Zur Rechtfertigung seiner Position gegen den Kaiser teilt Philipp der Großmütige im Jahre 1530 Martin Luther seine Gedanken über das Recht zum Widerstand mit.
Aus dem Briefwechsel des Landgrafen Philipp mit Martin Luther
Lieber Doctor Martinus! Mein Begehr ist nach wie vor, wollt ein Vermahnung an alle Gläubigen tun dies Reichstags halben, und ob Ihr nit gnugsamen Bericht hättet, so schreibt mir, so will ich Euch alle ergangene Handlung zuschicken. Es tut not, die Schwachgläubigen zu trosten und vermahnen.
Ich kann Euch noch, als zu dem ich ein sonderlich gute Meinung habe, unangezeigt nit lassen, daß wohl etlich seind, die vermeinen, so der Kaiser mit seinem Anhang uns, die Oberkeit haben, strafen wollt des Evangeliums halben, und so Sein Maj. des Teufels Lehre wullt widder ufrichten, sollten wir's gestatten und hätten mit nicht dargegen Macht zu wehren.
Nu kann ich mich erinnern, daß Ihr dem Kurfürsten etc. einmal [...] ein Ratschlag stalltet, darin Ihr anzeigt, man sollt nit anfahen, so man aber uns uberziehen wollt, hätt man sich zu wehren. [...] Ist nu hieruf mein Begehr, wollt mir Euer Meinung in diesem Fall anzeigen.
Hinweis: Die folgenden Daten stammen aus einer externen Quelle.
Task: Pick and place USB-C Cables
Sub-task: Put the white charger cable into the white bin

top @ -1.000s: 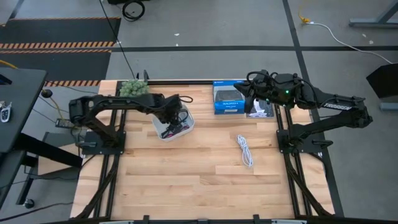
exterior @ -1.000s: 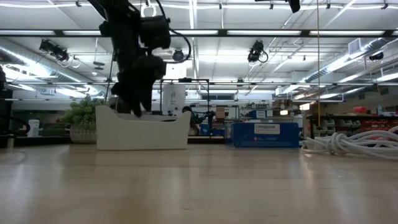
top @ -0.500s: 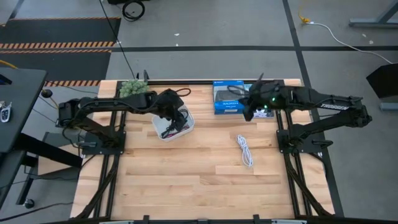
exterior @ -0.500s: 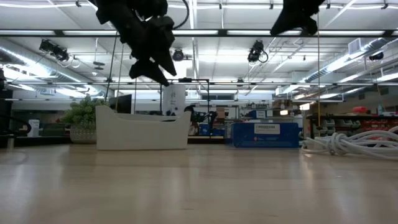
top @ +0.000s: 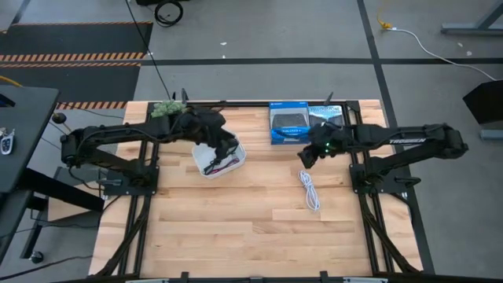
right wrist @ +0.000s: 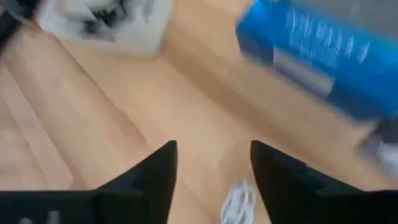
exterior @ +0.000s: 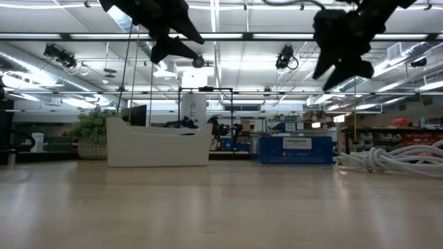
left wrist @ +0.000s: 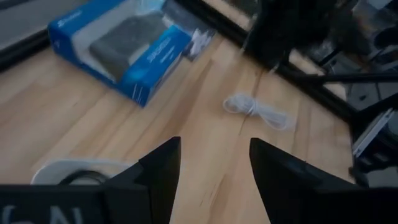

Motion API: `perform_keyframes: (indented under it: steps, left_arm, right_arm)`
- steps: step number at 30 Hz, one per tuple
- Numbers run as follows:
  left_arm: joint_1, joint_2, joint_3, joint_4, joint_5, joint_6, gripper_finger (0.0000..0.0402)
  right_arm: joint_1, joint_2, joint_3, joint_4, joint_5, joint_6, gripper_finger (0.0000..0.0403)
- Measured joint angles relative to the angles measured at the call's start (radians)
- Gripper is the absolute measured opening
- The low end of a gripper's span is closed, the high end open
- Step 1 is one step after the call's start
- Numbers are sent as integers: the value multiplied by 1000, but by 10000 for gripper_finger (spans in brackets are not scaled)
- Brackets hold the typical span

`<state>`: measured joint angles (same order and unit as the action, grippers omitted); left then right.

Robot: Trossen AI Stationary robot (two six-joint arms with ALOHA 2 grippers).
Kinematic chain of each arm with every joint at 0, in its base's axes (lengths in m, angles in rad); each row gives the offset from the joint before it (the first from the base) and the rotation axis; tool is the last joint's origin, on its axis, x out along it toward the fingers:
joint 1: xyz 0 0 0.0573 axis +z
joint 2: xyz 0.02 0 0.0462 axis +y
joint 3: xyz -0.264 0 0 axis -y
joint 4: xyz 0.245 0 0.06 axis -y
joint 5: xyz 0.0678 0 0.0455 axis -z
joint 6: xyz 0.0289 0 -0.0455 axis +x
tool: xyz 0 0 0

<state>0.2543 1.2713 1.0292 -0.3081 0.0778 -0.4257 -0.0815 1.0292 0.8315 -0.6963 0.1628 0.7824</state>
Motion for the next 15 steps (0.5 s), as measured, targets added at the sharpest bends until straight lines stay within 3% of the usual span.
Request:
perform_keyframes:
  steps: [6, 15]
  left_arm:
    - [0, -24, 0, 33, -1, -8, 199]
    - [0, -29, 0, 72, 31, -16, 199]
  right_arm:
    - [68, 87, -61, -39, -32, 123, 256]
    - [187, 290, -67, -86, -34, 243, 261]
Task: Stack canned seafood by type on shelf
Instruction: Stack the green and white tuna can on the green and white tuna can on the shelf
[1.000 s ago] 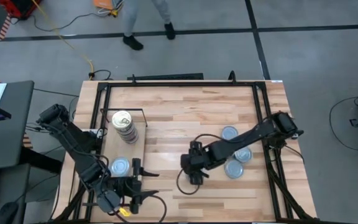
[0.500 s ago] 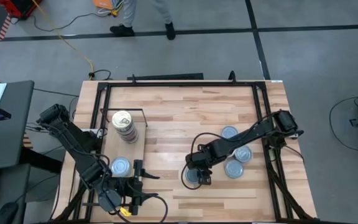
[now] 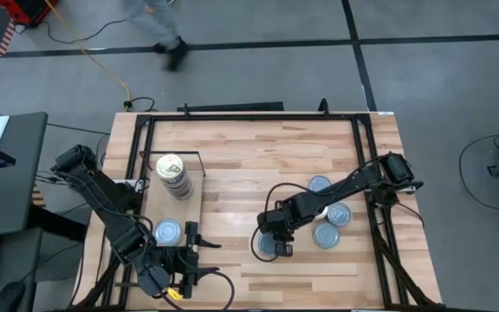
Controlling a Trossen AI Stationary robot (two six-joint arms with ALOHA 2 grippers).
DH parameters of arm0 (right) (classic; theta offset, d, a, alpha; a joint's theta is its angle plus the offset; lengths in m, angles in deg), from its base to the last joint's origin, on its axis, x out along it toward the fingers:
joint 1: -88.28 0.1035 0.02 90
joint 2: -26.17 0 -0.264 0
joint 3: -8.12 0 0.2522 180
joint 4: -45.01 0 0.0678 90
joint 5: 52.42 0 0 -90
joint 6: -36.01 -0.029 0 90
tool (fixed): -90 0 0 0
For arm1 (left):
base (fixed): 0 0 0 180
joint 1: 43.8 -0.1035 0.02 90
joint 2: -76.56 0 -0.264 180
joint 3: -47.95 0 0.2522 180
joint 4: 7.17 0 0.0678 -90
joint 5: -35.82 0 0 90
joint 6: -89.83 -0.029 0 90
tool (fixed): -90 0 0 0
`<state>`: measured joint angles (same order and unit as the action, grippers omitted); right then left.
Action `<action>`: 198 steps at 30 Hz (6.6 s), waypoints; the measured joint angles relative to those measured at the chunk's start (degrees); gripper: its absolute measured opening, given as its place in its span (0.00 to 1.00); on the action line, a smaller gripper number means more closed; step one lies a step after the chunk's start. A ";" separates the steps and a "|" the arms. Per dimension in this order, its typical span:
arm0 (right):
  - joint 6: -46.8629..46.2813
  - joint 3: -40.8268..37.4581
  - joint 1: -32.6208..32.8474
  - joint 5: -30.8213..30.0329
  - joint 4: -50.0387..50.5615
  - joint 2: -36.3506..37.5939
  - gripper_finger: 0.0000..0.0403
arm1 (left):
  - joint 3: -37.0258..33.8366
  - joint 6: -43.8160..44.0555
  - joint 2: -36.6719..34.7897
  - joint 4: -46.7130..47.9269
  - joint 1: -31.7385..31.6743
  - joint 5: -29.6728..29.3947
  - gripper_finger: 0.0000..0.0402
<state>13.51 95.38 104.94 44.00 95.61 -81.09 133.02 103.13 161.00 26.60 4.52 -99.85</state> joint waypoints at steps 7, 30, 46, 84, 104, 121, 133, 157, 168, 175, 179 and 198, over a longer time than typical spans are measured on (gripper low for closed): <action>-0.20 0.04 -0.30 -1.03 0.68 -0.80 0.04 | 0.00 0.02 0.00 0.03 0.00 -0.02 0.63; -3.90 0.02 -1.05 -2.01 4.31 0.08 0.19 | 0.00 0.92 0.00 1.31 0.00 0.02 0.63; -6.04 0.03 -0.49 -5.83 5.86 3.47 0.23 | 0.00 1.31 0.00 1.64 0.00 0.04 0.63; -9.42 -5.53 2.35 -7.69 0.40 4.71 0.23 | 0.00 1.97 -0.01 2.19 0.00 0.30 0.63; -13.73 -11.99 1.49 -7.84 -3.89 5.17 0.17 | 0.00 2.47 -0.02 2.54 0.00 0.24 0.63; -14.51 -13.09 -2.18 -9.96 -0.29 4.98 0.09 | 0.00 2.84 -0.02 2.55 0.00 0.42 0.63; -9.97 -14.30 -10.28 -11.58 5.00 6.91 0.07 | 0.00 3.08 -0.02 2.95 -0.02 0.41 0.63; 3.87 -11.97 5.24 -22.91 -2.25 17.30 0.80 | 0.00 3.41 -0.02 3.69 -0.02 0.24 0.63; 7.54 -11.87 3.71 -23.01 -2.56 12.41 0.92 | 0.01 1.07 -0.02 3.57 -0.78 -0.05 0.63; 7.54 -11.90 3.57 -21.61 -2.35 7.38 0.69 | 0.02 2.54 -0.02 3.69 -0.97 0.72 0.63; 7.54 -11.89 4.21 -21.55 -2.17 7.94 0.49 | -0.04 4.17 -0.02 3.99 -0.98 1.29 0.63; 27.22 -11.87 11.96 -39.75 -35.96 13.28 0.44 | -7.52 -1.65 1.96 -9.17 -11.15 3.36 0.63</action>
<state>40.73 83.51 116.90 4.25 59.64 -67.81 125.50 101.48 162.96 17.43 -6.63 -96.49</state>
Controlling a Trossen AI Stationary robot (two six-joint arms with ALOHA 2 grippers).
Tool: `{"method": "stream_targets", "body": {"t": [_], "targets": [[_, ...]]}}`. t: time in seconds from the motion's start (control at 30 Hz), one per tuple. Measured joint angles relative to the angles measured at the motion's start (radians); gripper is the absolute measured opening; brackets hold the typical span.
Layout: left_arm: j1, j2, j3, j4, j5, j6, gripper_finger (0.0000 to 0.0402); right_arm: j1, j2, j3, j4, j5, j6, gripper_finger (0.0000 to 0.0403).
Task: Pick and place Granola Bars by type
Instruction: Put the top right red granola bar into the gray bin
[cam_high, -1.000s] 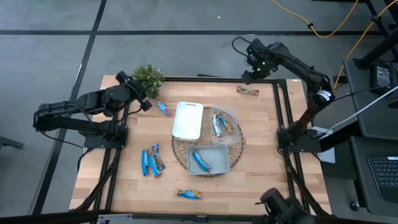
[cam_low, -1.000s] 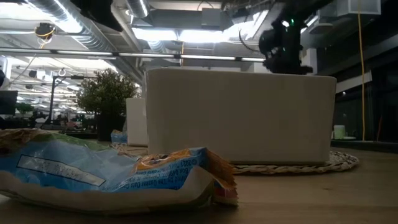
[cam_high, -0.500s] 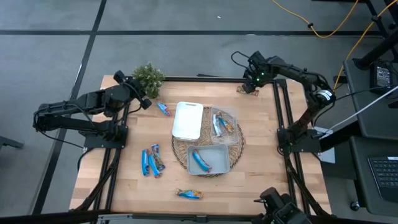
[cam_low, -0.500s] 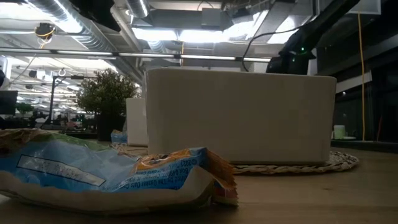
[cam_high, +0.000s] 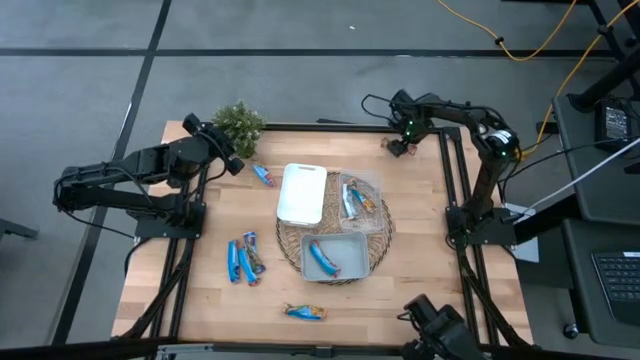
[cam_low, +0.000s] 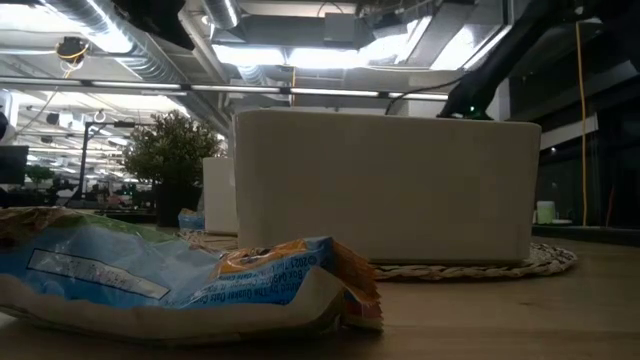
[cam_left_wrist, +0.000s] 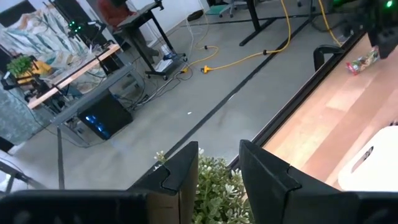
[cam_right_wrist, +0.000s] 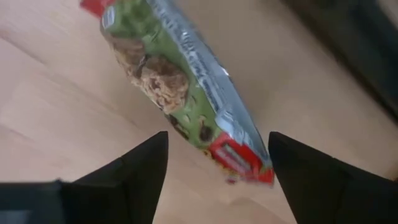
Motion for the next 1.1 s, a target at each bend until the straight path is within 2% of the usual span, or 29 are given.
{"method": "stream_targets", "body": {"t": [0.1, 0.2, 0.37, 0.47, 0.67, 0.77, 0.87, 1.03, 1.1], "targets": [[0.0, 0.0, 0.0, 0.0, 0.0, -0.001, 0.0112, 0.0, 0.015, 0.0, -0.002, -0.001, -0.013, 0.0252], [0.0, 0.0, 0.0, 0.0, 0.001, -0.001, 0.0112, 0.0, 0.018, 0.0, -0.002, -0.003, -0.013, 0.0209], [0.0, 0.0, 0.0, 0.0, 0.001, 0.001, 0.0112, 0.0, 0.018, 0.0, -0.015, -0.008, -0.012, 0.0099], [0.0, 0.0, 0.0, 0.0, 0.001, 0.001, 0.0112, 0.0, 0.015, 0.002, -0.028, -0.062, 0.0, 0.0043], [0.0, 0.0, 0.0, 0.0, 0.001, 0.001, 0.0112, 0.006, -0.021, 0.0, -0.081, -0.155, 0.039, 0.0038], [0.0, 0.0, 0.0, 0.0, 0.001, 0.002, 0.0112, 0.023, -0.077, 0.0, -0.145, -0.163, 0.06, 0.0051], [0.0, 0.0, 0.0, -0.001, 0.001, 0.022, 0.0112, 0.049, -0.169, 0.0, -0.173, -0.162, 0.09, 0.0061], [0.0, 0.0, 0.0, -0.001, 0.001, 0.054, 0.0112, 0.098, -0.372, 0.0, -0.141, -0.166, 0.214, 0.0042], [0.0, 0.0, 0.0, -0.001, 0.001, 0.054, 0.0112, 0.124, -0.469, 0.0, -0.128, -0.204, 0.272, 0.0038]]}}
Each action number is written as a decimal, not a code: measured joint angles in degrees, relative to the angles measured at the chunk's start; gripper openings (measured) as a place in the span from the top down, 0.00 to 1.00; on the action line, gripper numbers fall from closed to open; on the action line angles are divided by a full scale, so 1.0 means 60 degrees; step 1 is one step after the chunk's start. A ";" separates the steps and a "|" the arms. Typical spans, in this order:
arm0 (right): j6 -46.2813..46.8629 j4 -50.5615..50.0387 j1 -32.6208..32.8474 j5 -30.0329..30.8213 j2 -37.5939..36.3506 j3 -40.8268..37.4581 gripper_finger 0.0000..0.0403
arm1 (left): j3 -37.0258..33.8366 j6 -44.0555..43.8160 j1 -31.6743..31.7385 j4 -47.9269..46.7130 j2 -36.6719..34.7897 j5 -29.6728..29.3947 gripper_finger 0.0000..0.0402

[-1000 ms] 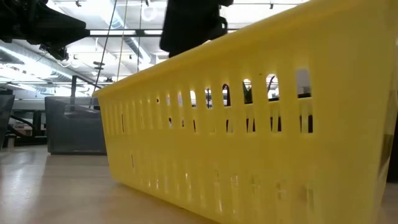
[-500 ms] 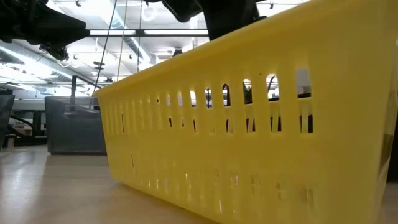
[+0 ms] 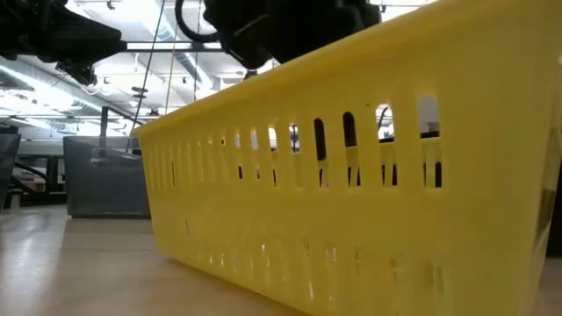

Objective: Stack baskets on shelf by color
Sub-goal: Stack the bottom yellow basket on top of the top yellow baskets

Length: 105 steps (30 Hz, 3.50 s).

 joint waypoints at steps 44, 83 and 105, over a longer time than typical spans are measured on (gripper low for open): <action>-0.3514 -0.0992 -0.1480 0.1896 -0.1835 0.1661 0.98 | -0.0002 0.0003 0.0003 -0.0013 0.0004 0.0004 0.71; -1.0623 0.0887 -0.5968 0.0576 -0.5638 -0.4891 0.98 | 0.0000 0.0000 0.0002 -0.0023 0.0004 0.0004 0.71; -1.0161 0.2608 -0.6534 -0.0261 -0.7093 -0.8517 0.85 | 0.0000 0.0001 0.0003 -0.0020 0.0004 0.0001 0.71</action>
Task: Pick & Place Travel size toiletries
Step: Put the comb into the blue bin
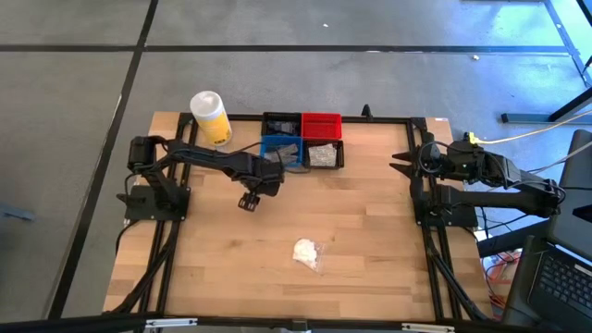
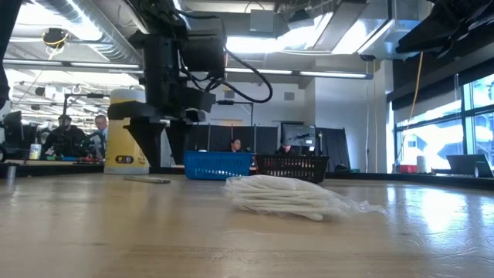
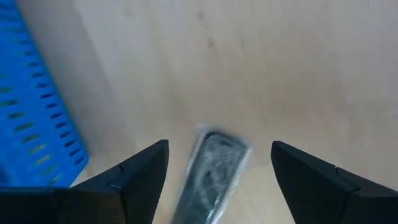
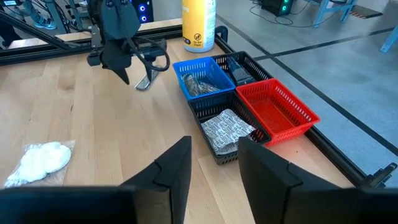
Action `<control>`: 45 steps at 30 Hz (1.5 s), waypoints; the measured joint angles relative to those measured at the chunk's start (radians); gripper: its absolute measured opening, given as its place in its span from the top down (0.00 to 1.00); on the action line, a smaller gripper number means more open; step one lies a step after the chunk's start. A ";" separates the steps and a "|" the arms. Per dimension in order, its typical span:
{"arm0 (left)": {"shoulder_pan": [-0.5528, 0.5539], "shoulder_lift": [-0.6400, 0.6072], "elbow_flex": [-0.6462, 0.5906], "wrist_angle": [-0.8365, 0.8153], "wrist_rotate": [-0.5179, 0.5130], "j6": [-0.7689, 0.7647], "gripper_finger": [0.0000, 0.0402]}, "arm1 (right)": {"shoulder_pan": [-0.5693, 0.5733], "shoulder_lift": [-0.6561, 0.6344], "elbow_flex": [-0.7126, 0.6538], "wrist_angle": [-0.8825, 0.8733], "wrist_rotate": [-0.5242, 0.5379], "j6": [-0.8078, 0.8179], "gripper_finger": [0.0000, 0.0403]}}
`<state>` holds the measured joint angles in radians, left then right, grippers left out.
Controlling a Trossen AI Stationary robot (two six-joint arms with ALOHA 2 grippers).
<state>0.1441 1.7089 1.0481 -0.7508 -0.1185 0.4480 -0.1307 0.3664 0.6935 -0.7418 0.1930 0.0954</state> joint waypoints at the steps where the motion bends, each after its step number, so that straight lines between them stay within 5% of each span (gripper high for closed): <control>1: 0.000 0.006 0.000 0.002 0.011 0.001 0.30 | 0.000 0.000 0.000 0.000 0.000 0.000 0.67; 20: 0.020 0.111 0.005 -0.001 0.040 0.061 0.35 | 0.000 0.000 0.000 0.000 0.000 0.000 0.66; 45: 0.060 0.114 0.002 -0.008 0.084 0.089 0.60 | 0.000 0.000 0.000 0.000 0.000 0.000 0.57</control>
<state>0.2039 1.8233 1.0496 -0.7589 -0.0348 0.5373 -0.1307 0.3664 0.6936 -0.7417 0.1932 0.0956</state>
Ich kann aber nit unterlassen, Euch, als den, der viel geschafft hat, etlicher Ursachen dieses Falls zu erinnern, uf daß Ihr ihm dester stattlicher nachdenken mogt.
Zum ersten, ist der Fall im neuen Testament nit beschrieben, auch bei der Apostel Zeit, nach meinem Wissen, nit vorhanden gewest, als nämlich, daß ein Oberkeit, die ein Land erblich innhab, den Glauben angenommen und nachmals von einer großen Oberkeit verfolgt.
Zum andern, ist's mit den deutschen Fursten viel ein ander Ding, dann mit den vorzeiten, die schlecht Landpfleger gewest sein und nit Erbherrn. Die wälschen Fursten haben auch soliche Freiheit nit, darzu auch das Herkommen dermaßen nit herbracht, wie wir Deutschen. [...]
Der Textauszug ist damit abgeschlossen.